### Provided information
- - - -

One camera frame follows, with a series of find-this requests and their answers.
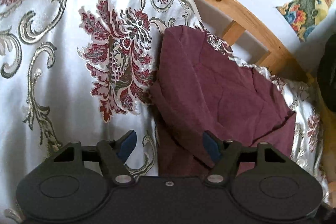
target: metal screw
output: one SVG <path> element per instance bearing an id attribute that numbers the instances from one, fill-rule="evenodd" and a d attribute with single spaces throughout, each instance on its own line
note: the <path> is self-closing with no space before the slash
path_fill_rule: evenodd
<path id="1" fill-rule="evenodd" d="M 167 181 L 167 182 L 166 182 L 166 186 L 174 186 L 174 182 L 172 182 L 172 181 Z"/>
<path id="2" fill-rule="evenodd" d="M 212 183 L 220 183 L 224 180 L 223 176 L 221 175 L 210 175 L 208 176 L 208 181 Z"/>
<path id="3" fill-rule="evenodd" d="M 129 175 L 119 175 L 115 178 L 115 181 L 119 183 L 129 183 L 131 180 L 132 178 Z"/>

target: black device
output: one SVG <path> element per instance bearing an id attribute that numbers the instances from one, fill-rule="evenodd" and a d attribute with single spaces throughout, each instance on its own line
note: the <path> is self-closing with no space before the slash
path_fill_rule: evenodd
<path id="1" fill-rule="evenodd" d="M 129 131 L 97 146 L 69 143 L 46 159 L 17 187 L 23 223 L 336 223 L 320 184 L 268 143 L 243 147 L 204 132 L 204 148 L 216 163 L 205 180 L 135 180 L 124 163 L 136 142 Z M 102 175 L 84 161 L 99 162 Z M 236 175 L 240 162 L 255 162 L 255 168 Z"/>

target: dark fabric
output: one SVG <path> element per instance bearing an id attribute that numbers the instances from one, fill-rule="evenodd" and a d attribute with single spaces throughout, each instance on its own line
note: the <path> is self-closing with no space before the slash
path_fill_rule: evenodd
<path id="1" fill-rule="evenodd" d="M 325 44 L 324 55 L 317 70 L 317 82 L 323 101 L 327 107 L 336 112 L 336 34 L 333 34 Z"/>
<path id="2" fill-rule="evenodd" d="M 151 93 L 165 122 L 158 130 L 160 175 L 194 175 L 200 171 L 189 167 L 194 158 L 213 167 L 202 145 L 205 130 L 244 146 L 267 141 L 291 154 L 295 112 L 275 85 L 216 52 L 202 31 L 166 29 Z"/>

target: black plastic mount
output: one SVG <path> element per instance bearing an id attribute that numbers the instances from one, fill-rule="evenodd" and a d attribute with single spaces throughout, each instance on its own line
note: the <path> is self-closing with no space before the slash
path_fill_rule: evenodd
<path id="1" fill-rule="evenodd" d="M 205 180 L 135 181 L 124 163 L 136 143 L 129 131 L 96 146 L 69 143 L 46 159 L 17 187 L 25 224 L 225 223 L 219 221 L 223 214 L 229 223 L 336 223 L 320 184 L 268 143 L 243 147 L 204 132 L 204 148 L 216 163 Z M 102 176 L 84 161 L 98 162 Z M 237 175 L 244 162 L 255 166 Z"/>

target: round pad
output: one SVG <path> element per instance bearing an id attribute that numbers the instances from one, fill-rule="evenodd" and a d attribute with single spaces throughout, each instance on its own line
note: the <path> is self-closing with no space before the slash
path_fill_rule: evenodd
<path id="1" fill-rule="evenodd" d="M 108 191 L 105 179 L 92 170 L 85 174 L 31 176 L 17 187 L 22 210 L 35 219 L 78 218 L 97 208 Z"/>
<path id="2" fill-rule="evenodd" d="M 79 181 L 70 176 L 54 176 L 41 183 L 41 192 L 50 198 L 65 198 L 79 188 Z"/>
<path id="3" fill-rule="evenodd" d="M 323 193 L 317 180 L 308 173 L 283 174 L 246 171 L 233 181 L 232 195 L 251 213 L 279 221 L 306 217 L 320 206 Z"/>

- - - -

### What you have to do
Reproduce, word for word, every line from the start of the records down to and including the line with "target: metal screw"; skip the pictures.

### Reply to the exercise
One camera frame follows, with a series of find-this requests and their answers.
target: metal screw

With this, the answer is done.